Оба ярла дали клятву, Свейн обнял их за плечи и отвел в дом. Хельги прошептал Кетилю:
– Как можно сравнивать ярла Эйрика с человеком, который придумал посланный богами град, чтобы отвести свои корабли с поля битвы?
Кетиль так же шепотом ответил:
– Ярл Эйрик сейчас подтвердил бы, что это Сигвальди выиграл ту битву, лишь бы только он не путался под ногами, когда через Зунд пройдет сын Трюггви.
А Гудбранд добавил:
– Я бы не побился об заклад, что и сам Свейн простил Сигвальди свою женитьбу на сестре Бурицлейва. Однако, если бы кто увидел их со стороны, то решил бы, что они давние друзья.
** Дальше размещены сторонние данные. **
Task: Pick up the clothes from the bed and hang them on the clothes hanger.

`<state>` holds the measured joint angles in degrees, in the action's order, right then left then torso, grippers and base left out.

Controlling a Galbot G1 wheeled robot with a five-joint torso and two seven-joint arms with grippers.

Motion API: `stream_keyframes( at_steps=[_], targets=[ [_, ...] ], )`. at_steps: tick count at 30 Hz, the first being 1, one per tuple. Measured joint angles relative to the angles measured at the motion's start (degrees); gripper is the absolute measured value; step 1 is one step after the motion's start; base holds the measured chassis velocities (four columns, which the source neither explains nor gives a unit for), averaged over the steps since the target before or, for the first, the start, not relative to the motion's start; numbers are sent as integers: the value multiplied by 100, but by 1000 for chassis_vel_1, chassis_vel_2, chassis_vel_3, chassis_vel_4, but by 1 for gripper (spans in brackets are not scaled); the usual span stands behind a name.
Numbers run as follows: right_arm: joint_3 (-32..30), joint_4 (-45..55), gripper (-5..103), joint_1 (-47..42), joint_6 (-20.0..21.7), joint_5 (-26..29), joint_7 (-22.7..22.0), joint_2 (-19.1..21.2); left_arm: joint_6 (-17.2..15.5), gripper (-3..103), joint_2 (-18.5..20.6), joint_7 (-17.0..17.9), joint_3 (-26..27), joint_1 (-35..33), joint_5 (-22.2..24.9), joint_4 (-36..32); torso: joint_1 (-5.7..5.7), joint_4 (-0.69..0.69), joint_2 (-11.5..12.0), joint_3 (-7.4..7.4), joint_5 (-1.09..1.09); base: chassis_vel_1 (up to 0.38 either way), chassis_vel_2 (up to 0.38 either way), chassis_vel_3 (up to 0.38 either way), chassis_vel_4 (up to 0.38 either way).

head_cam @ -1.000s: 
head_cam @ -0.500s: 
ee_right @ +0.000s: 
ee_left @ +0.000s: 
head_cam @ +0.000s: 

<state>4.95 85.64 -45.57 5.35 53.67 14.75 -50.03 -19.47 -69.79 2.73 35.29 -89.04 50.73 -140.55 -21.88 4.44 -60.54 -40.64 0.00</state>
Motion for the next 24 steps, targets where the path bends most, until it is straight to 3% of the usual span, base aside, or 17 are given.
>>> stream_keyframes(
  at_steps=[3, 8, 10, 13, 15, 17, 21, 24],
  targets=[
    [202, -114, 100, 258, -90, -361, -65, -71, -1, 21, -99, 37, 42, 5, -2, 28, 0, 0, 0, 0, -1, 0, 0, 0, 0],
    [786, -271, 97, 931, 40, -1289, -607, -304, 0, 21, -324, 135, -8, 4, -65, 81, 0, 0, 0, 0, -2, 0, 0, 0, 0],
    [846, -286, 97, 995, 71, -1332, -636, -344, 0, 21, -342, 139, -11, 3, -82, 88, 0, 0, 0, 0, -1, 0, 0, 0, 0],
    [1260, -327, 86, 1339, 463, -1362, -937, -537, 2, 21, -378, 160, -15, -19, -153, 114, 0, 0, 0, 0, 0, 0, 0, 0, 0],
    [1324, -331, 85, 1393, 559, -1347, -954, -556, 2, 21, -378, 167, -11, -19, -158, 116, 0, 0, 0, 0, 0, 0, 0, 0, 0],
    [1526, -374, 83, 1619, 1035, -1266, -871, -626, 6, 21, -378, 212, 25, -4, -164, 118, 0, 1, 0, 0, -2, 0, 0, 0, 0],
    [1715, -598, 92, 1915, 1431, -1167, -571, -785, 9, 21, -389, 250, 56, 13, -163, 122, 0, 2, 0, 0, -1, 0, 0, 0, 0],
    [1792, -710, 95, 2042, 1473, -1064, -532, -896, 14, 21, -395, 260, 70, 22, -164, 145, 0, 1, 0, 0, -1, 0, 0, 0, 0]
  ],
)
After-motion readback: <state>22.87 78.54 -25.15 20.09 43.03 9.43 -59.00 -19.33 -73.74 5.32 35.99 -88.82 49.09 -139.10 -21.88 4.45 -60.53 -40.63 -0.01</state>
Услышав про Гунхильд, Хельги задумался, но ничего не сказал.
Пир удался на славу, и в первые два дня пиво лилось рекой. Для почетных гостей Свейн не пожалел даже тройного пива, что обычно подавали только замерзшим или хворым. И Гудбранд тихо сказал Кетилю, что, видать, Сигрид уже добилась своего, и теперь сам Свейн будет собирать союз против Олафа. Оттого и щедрость, о которой ранее и не слыхивали.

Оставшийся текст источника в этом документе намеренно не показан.